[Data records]
•••••

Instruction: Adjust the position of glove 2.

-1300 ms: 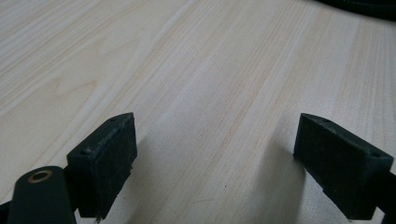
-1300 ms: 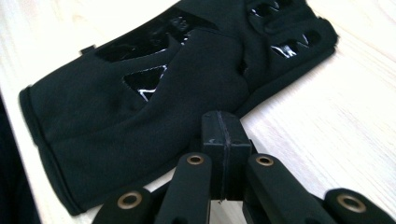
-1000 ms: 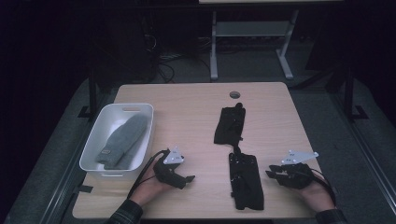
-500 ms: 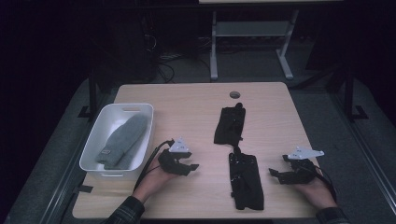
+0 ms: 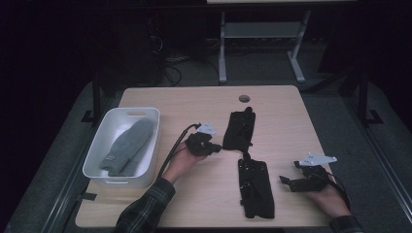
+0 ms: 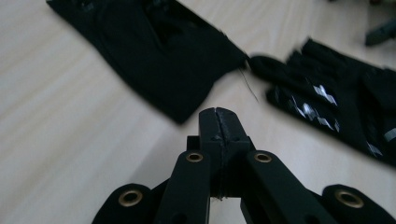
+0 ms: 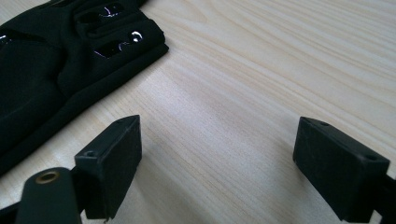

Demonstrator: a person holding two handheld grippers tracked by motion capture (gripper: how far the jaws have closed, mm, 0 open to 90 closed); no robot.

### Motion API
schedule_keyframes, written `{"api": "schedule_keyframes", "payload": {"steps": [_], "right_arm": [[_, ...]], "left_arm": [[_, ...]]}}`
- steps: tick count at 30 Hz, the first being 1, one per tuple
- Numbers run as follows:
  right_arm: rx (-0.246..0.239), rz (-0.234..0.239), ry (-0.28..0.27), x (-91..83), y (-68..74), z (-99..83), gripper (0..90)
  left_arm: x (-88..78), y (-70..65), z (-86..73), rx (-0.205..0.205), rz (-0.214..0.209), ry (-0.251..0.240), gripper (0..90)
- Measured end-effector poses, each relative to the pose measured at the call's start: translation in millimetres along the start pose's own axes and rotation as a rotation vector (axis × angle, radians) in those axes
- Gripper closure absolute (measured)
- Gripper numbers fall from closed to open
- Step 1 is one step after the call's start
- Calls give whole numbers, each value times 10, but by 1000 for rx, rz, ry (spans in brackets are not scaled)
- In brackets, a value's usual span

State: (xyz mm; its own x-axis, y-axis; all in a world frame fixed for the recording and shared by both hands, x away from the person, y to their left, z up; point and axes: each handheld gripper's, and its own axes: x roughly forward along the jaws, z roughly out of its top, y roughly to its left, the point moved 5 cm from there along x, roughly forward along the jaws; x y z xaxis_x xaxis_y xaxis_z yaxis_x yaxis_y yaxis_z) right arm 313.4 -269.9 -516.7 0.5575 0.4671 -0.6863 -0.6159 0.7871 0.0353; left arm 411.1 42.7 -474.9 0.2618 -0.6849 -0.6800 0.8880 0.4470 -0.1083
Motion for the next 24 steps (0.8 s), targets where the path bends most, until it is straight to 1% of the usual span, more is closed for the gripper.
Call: {"api": "schedule_keyframes", "payload": {"steps": [2,3,4,5,6,8,10,12,13,14,15,16,17,18,19,20,21,22,24], "right_arm": [[-2,1,0,1,0,0,152],[-1,1,0,1,0,0,152],[-2,1,0,1,-1,0,152],[-1,1,-1,2,0,0,151],[-2,1,0,2,-1,1,151],[-2,1,1,2,-1,1,151],[-3,1,1,1,-1,0,151],[-3,1,2,1,-1,0,151],[-4,2,3,0,-2,0,151],[-4,2,3,0,-2,-1,151],[-4,2,3,0,-2,0,151],[-4,1,0,2,-2,0,151],[-5,2,3,0,-2,0,151],[-4,1,3,0,-2,-1,151],[-2,1,1,2,0,0,151],[-3,1,3,1,-1,0,151],[-3,2,3,0,-1,0,151],[-3,2,2,1,-1,0,151],[-3,2,2,1,-1,0,151]], "left_arm": [[100,66,87,-1,7,-5,893],[138,93,117,7,18,-5,893],[162,117,138,11,20,-1,893],[192,135,160,-1,17,-4,893],[226,163,188,0,15,-2,893],[305,219,249,-4,26,-2,893],[374,262,285,-7,37,6,893],[450,303,320,-16,35,5,893],[485,325,329,-16,38,12,893],[518,340,339,-19,42,8,893],[550,344,342,-31,33,6,893],[583,346,334,-35,36,14,893],[609,356,315,-22,41,37,893],[623,355,299,-26,39,40,893],[626,353,300,-41,39,30,894],[611,365,291,-34,43,47,894],[602,373,286,-35,56,54,894],[585,381,265,-37,72,77,895],[557,397,229,-38,73,78,895]]}}
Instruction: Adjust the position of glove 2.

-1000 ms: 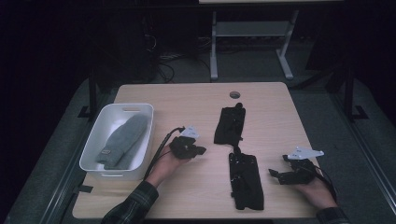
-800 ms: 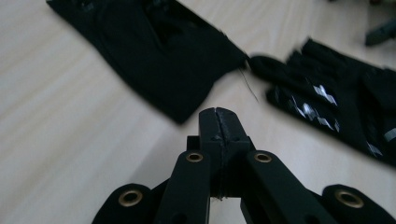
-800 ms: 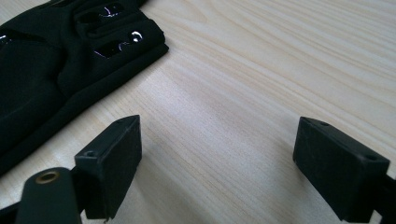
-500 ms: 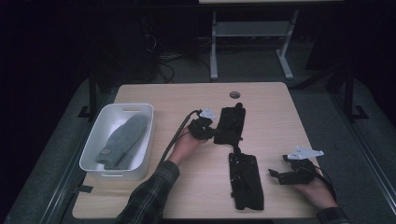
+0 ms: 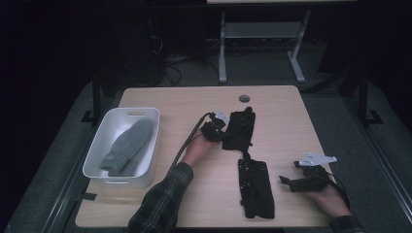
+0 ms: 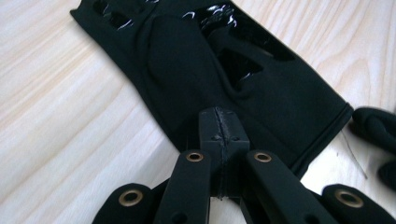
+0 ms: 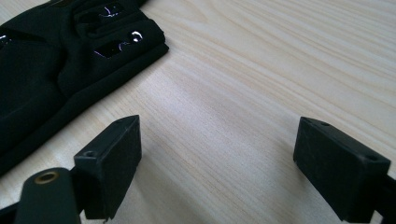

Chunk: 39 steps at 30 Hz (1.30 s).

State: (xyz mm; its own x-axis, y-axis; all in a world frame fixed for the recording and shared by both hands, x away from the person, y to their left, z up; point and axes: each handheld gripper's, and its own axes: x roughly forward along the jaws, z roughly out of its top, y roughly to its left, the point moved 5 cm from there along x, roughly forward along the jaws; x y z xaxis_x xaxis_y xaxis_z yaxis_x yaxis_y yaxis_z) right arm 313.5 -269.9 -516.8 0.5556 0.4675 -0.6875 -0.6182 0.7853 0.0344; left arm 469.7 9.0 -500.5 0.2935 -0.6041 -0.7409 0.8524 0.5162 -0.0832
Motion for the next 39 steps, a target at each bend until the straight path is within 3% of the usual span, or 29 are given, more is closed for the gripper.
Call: {"api": "schedule_keyframes", "payload": {"steps": [5,13,18,23,25,28,35,39], "right_arm": [[0,0,1,-1,0,0,151],[-1,0,1,0,-1,0,151],[-1,0,1,-1,-1,0,151],[-2,-1,0,0,-2,0,151],[-1,0,1,0,-1,0,151],[-1,0,1,-1,-1,0,151],[-2,0,1,0,-2,0,151],[-1,0,2,-1,-1,0,151]], "left_arm": [[-75,6,-105,-24,-11,-23,895],[-235,-17,-258,-4,-10,13,895],[-344,44,-347,14,29,41,895],[-432,106,-437,-29,47,29,896],[-476,105,-479,-29,52,39,896],[-530,78,-540,-48,45,37,896],[-666,0,-664,-36,54,67,895],[-702,-54,-597,-24,45,35,895]]}}
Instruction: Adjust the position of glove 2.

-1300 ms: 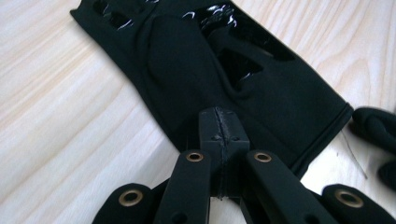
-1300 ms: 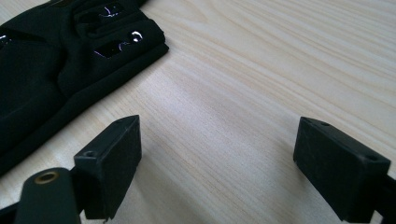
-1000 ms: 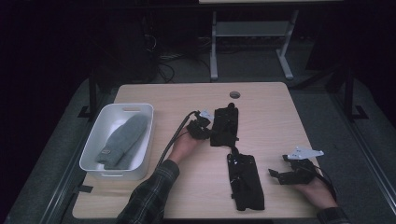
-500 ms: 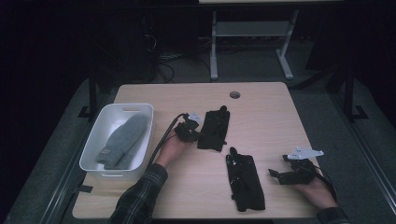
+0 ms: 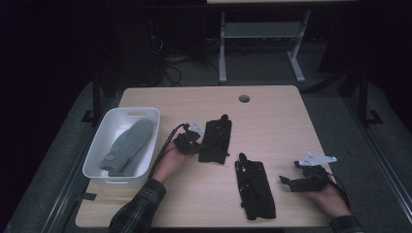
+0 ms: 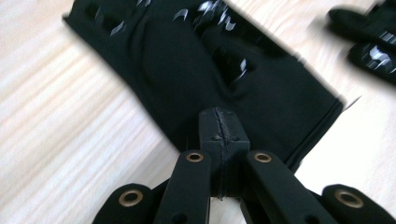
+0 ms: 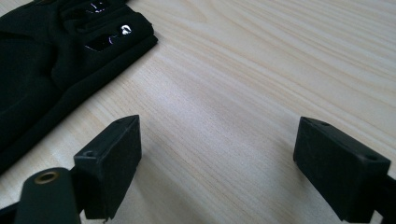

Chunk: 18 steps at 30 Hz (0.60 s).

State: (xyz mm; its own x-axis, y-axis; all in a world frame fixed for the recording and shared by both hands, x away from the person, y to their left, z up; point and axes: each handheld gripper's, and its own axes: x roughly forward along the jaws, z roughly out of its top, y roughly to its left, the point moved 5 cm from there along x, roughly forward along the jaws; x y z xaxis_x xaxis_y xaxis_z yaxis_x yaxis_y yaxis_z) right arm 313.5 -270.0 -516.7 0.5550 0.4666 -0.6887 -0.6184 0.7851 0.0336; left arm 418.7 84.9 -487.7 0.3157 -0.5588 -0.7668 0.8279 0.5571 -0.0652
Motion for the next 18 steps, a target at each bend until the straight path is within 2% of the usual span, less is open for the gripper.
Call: {"api": "schedule_keyframes", "payload": {"steps": [6,11,14,18], "right_arm": [[2,-1,0,0,0,0,151],[2,-1,-1,1,0,0,151],[2,-1,-1,0,0,0,151],[1,0,-1,0,-2,0,151]], "left_arm": [[102,-53,239,48,-13,-17,894],[281,-42,500,58,-17,-32,894],[372,5,586,68,-2,-30,894],[509,84,605,53,10,-14,894]]}}
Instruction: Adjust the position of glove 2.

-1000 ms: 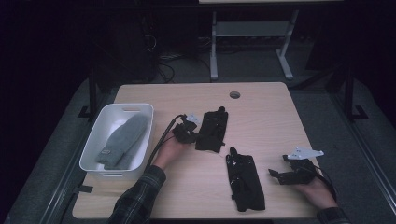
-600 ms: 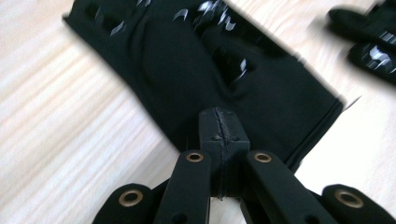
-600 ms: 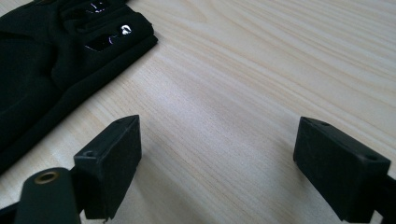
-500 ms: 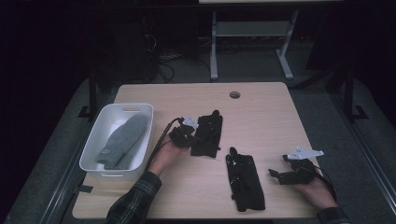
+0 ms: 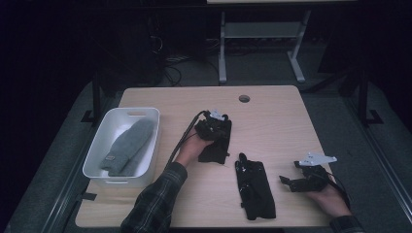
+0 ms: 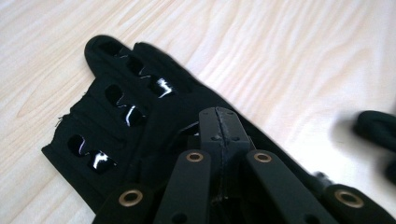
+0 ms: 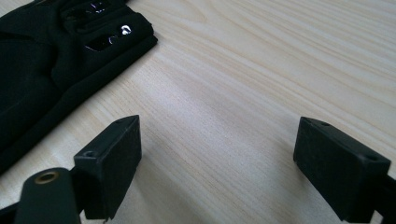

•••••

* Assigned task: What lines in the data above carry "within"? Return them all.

* Task solution:
Motion for the next 39 steps, a target at each bend until the straight path is within 3% of the usual span, or 29 are given, more is closed for the gripper.
Motion for the next 18 steps, a target at each bend until the straight path is within 2% of the usual span, less is open for the gripper.

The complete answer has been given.